▶ Exercise directions: Lines with the word "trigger" in them are the ones to copy from the records.

▶ Data:
----

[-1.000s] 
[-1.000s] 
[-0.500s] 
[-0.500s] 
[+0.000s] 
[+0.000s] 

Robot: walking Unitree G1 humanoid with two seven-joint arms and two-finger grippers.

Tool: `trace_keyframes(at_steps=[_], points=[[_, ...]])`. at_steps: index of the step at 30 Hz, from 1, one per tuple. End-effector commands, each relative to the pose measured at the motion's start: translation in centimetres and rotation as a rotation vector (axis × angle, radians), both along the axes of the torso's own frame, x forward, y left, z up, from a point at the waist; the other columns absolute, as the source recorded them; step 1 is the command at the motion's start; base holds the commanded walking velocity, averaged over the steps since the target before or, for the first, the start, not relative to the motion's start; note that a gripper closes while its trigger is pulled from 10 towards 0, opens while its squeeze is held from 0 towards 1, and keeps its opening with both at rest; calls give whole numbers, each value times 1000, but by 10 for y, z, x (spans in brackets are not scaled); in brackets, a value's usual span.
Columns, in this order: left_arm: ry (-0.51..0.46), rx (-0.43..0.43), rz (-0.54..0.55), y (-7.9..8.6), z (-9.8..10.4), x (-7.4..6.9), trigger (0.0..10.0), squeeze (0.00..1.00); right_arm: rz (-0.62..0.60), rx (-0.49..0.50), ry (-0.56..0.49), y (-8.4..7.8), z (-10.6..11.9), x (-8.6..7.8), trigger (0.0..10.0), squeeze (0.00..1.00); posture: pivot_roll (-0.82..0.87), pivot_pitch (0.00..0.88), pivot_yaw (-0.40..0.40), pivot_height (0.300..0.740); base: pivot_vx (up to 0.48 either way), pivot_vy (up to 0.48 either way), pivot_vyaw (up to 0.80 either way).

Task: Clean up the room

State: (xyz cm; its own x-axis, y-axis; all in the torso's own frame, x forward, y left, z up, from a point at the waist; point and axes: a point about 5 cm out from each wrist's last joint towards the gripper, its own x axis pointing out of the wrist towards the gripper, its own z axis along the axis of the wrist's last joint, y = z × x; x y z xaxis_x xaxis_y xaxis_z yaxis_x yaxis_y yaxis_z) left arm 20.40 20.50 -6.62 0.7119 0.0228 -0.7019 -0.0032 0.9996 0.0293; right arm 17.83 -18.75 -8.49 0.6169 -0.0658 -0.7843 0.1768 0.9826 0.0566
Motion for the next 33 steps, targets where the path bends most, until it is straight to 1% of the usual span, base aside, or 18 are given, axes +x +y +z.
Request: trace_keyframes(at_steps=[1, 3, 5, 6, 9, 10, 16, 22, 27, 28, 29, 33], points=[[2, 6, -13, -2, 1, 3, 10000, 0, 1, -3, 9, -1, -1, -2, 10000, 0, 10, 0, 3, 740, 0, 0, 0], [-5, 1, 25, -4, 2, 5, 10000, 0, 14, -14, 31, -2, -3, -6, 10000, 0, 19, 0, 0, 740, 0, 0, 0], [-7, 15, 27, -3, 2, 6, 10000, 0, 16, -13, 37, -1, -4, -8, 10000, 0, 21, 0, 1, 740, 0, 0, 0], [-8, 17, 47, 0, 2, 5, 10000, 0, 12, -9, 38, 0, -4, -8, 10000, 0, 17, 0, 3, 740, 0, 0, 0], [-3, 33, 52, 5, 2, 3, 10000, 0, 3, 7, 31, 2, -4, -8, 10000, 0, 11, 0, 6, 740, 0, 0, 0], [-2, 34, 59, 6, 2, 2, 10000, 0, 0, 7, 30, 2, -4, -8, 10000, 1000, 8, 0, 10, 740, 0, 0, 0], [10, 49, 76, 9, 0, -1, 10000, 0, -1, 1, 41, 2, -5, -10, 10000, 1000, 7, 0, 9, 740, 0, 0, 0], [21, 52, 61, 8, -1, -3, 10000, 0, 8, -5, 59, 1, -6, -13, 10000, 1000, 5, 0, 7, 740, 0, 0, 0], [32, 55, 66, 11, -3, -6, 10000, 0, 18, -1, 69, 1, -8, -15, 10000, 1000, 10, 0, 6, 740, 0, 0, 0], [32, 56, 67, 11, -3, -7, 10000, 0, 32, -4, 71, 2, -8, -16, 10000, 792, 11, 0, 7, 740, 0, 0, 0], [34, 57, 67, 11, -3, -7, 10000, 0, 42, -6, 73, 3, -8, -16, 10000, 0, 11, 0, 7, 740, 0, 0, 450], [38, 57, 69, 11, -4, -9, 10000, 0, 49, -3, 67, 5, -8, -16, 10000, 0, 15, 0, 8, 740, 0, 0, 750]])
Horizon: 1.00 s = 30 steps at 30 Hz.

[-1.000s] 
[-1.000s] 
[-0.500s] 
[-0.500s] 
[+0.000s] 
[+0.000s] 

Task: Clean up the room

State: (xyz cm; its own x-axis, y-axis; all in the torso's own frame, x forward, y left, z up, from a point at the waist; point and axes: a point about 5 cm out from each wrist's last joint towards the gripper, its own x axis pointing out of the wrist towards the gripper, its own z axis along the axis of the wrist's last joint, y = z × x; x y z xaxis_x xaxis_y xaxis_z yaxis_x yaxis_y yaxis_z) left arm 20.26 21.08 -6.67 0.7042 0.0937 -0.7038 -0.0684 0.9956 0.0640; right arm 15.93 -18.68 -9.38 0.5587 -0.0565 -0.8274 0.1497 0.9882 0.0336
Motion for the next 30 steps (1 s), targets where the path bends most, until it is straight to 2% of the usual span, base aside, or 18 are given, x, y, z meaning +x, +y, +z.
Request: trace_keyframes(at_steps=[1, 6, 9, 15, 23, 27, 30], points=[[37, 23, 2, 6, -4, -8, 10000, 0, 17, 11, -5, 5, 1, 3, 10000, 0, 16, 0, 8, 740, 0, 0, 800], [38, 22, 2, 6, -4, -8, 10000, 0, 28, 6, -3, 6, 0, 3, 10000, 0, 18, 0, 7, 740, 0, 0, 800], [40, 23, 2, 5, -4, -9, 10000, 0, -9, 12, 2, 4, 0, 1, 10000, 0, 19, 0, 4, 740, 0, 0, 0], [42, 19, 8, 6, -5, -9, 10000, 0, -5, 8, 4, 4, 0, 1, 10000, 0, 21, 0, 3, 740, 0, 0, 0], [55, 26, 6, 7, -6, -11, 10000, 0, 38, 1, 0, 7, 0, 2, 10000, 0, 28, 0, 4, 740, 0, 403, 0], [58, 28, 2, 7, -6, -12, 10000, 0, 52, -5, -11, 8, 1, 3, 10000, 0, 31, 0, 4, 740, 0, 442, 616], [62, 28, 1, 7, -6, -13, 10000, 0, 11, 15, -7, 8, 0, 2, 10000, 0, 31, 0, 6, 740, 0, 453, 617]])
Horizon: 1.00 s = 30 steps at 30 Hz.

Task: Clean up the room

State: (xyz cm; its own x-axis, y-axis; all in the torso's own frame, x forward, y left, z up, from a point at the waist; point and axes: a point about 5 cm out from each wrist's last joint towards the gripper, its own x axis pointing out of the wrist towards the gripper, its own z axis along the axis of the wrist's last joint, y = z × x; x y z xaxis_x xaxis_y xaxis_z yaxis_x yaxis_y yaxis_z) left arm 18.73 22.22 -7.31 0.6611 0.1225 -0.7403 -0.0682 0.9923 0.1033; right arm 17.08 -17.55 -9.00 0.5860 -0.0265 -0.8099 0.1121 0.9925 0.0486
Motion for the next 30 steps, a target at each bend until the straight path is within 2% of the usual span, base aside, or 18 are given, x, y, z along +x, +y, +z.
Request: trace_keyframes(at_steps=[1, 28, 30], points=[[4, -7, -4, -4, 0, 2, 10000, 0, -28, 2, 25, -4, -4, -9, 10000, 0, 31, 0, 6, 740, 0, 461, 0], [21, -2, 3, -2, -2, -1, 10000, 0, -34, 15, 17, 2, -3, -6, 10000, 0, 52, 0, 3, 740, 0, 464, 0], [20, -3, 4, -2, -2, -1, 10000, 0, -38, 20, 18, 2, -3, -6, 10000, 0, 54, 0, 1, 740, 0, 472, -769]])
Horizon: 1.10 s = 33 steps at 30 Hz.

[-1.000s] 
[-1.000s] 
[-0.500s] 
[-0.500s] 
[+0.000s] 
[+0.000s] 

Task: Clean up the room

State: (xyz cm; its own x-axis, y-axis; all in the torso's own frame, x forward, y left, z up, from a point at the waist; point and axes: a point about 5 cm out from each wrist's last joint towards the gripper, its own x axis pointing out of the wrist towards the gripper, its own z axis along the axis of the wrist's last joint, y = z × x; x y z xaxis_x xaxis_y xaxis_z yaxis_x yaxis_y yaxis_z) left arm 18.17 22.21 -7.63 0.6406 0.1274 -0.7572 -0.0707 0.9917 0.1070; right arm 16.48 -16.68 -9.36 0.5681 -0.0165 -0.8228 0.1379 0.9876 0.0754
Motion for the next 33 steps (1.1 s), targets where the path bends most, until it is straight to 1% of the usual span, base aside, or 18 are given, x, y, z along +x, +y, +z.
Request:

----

▶ Task result:
Tool: `trace_keyframes(at_steps=[_], points=[[_, ...]])`. at_steps: index of the step at 30 Hz, from 1, one per tuple. End-effector commands, each relative to the pose measured at the motion's start: translation in centimetres and rotation as a rotation vector (axis × angle, radians), both along the axes of the torso's own frame, x forward, y left, z up, from a point at the waist; the other columns absolute, as the source recorded them; step 1 is the command at the motion's start; base holds the commanded walking velocity, averaged over the steps since the target before or, for the first, the start, not relative to the motion's start; note that a gripper closes while its trigger is pulled from 10 towards 0, opens while its squeeze is held from 0 towards 1, and keeps its opening with both at rest; calls give whole numbers, each value times 1000, but by 10 for y, z, x (spans in brackets are not scaled); in brackets, a value's usual span.
Columns, in this order: left_arm: ry (-0.51..0.46), rx (-0.43..0.43), rz (-0.54..0.55), y (-7.9..8.6), z (-9.8..10.4), x (-7.4..6.9), trigger (0.0..10.0), squeeze (0.00..1.00); right_arm: rz (-0.62..0.60), rx (-0.49..0.50), ry (-0.56..0.49), y (-8.4..7.8), z (-10.6..11.9), x (-8.6..7.8), trigger (0.0..10.0), squeeze (0.00..1.00); posture: pivot_roll (-0.82..0.87), pivot_pitch (0.00..0.88), pivot_yaw (-0.40..0.40), pivot_height (0.300..0.740); base: pivot_vx (up to 0.48 either way), pivot_vy (up to 0.48 either way), pivot_vyaw (up to 0.80 either way).

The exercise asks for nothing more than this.